Requirement: Could you copy every line in the listing below that has the word "single"?

Provided entries:
──────────
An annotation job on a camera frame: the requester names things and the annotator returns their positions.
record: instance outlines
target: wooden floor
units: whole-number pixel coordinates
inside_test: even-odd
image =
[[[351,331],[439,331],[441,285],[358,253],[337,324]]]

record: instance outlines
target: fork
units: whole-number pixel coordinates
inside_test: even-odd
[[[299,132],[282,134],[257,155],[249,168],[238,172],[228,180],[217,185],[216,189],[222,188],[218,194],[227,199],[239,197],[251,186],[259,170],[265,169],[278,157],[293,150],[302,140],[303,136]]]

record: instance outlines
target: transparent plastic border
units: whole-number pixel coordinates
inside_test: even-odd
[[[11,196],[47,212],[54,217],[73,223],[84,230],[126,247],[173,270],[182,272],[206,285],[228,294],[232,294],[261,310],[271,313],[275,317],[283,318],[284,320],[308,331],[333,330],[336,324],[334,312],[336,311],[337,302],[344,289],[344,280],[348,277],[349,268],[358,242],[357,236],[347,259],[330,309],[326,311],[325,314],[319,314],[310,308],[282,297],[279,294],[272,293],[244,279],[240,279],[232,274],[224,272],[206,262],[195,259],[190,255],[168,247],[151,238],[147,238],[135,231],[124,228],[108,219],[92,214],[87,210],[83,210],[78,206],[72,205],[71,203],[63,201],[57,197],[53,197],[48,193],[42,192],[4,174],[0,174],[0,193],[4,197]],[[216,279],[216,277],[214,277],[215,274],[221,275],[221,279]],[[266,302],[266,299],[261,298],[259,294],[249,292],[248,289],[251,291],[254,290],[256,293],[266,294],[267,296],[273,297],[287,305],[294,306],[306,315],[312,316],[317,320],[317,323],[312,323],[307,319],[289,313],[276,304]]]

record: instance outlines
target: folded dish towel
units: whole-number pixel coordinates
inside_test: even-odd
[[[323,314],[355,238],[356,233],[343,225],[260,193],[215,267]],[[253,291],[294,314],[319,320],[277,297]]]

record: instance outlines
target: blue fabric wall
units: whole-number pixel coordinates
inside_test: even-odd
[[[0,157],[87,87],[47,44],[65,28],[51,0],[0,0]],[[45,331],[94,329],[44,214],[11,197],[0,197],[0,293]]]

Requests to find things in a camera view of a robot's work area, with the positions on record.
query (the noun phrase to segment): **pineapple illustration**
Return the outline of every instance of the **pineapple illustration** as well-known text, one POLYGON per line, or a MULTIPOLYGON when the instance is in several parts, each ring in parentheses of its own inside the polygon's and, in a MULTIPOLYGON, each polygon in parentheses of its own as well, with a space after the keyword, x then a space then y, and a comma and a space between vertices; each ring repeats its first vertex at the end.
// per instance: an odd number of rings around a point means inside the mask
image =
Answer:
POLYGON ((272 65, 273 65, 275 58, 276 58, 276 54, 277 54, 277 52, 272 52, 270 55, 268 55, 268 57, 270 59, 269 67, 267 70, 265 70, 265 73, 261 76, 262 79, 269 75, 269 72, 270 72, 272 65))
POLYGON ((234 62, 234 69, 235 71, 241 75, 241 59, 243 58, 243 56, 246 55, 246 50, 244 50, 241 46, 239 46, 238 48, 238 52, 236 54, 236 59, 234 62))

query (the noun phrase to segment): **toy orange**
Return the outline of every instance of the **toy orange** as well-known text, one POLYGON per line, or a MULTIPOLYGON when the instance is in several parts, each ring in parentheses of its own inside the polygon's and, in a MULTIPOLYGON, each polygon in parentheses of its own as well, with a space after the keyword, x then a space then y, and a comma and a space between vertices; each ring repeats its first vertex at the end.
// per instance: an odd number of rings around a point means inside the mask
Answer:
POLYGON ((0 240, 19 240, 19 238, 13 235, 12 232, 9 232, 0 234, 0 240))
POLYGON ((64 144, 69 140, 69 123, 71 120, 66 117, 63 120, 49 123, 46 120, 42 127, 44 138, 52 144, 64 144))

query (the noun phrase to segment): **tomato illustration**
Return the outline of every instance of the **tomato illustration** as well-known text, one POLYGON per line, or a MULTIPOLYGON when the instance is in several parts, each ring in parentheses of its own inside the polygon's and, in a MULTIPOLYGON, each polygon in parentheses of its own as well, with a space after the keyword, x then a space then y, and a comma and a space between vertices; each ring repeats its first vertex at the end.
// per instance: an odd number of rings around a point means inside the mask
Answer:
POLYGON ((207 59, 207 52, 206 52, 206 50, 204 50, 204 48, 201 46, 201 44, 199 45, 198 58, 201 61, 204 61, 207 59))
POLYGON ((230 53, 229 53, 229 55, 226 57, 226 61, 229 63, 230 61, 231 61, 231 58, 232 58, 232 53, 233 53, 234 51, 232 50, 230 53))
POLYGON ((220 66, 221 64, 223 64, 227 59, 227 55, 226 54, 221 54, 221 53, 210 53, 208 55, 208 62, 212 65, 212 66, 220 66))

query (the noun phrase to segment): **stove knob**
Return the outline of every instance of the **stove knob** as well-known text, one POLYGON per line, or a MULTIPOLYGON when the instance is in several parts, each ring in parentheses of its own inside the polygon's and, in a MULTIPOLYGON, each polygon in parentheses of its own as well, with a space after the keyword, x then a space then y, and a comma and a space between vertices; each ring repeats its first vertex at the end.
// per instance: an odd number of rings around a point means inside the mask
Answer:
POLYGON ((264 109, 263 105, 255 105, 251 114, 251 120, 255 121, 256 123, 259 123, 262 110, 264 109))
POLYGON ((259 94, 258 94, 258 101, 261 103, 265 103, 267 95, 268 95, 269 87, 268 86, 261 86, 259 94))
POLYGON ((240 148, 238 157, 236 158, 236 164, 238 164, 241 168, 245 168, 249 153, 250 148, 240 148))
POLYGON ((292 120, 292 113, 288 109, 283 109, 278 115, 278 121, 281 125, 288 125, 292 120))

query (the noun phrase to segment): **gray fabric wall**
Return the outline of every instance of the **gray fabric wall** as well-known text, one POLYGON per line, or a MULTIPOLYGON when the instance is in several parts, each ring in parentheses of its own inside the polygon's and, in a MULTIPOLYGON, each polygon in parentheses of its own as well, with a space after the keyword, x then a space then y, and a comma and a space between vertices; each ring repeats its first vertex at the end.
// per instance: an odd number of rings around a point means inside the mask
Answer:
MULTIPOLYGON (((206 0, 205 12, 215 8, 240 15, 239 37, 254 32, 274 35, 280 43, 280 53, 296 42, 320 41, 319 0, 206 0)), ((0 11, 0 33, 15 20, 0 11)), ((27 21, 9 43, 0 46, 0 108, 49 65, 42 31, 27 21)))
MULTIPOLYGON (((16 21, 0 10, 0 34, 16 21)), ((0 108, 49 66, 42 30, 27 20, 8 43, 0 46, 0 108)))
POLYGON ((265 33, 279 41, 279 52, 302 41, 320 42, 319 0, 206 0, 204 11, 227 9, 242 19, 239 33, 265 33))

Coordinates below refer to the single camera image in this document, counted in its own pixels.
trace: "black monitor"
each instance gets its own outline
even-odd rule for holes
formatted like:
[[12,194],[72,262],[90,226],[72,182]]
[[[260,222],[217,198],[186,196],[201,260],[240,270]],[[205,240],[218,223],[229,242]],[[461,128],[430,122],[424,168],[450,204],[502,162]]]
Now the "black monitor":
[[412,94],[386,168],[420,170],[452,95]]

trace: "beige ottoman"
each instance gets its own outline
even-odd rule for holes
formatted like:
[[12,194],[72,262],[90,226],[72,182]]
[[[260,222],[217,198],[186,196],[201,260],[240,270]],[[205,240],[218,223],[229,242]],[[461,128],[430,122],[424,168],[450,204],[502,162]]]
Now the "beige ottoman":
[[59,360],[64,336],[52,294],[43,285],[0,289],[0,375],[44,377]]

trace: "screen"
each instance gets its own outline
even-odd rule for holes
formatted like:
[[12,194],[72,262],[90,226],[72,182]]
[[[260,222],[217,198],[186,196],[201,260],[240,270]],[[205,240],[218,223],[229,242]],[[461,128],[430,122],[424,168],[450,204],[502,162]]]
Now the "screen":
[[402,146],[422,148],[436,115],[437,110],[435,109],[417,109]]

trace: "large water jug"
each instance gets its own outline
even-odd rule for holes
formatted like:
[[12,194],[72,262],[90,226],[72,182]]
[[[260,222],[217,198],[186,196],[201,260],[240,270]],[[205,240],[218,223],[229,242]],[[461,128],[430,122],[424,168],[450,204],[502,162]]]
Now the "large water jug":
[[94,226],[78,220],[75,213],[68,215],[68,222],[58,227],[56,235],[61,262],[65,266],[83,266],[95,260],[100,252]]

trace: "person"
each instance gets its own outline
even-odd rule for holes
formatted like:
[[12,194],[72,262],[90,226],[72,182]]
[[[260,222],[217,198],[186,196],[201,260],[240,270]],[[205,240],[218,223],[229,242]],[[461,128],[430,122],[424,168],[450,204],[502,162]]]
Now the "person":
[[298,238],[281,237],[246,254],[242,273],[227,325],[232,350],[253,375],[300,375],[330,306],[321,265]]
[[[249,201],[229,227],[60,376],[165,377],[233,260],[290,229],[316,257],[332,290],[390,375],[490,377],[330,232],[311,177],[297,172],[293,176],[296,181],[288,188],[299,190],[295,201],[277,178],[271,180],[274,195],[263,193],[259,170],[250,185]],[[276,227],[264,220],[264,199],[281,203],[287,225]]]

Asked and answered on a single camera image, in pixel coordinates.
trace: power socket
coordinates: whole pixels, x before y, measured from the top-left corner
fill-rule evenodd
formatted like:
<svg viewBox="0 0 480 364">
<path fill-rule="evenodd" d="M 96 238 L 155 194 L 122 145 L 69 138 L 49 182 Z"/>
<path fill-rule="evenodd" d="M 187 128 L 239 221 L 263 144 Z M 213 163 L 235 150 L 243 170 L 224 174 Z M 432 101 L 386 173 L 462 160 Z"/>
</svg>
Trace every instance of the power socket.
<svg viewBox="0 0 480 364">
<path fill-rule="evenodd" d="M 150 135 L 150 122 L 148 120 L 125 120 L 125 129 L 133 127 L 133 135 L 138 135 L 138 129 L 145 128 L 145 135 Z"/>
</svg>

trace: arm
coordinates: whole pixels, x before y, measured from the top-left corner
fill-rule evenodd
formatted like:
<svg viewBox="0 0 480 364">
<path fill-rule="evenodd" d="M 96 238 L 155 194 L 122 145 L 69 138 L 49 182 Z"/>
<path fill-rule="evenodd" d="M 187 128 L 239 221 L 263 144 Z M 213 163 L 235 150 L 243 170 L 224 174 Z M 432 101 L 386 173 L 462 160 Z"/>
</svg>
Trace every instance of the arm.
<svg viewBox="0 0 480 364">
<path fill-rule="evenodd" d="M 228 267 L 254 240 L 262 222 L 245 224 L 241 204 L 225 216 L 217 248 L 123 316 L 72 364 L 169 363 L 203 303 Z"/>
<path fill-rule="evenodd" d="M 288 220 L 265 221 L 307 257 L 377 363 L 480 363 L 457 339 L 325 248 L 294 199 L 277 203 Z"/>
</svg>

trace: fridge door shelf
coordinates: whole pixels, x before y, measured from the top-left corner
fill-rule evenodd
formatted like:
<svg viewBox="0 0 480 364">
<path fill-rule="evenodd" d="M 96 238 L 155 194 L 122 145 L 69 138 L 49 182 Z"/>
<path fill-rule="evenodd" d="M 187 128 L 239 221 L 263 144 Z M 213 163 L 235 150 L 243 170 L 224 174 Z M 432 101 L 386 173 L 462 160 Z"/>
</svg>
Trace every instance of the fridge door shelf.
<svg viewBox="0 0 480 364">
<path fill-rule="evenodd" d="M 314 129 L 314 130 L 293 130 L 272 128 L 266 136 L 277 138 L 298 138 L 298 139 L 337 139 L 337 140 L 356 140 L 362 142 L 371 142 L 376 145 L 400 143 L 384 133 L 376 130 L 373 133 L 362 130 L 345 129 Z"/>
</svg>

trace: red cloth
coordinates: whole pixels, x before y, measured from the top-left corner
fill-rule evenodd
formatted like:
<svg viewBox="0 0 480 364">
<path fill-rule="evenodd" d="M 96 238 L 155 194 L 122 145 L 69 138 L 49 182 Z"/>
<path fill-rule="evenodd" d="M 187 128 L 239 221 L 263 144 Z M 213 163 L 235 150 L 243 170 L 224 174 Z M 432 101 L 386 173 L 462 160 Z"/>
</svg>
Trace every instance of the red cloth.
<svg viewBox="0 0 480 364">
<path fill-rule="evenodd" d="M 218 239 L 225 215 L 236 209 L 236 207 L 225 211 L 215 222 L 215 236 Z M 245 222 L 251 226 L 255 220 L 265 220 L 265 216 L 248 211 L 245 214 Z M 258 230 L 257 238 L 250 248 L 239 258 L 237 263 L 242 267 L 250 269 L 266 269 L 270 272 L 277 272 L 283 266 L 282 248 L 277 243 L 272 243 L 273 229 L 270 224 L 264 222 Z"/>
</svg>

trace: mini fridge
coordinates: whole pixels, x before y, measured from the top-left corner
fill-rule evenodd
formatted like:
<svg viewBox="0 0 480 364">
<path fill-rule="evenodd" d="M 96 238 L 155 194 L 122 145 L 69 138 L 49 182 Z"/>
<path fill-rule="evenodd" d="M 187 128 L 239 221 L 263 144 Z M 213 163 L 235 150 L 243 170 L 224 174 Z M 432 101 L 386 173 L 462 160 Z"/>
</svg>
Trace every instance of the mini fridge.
──────────
Problem solution:
Coordinates below refer to the single camera image in this document, counted in its own pixels.
Asked and answered on a single camera image, in pixel coordinates.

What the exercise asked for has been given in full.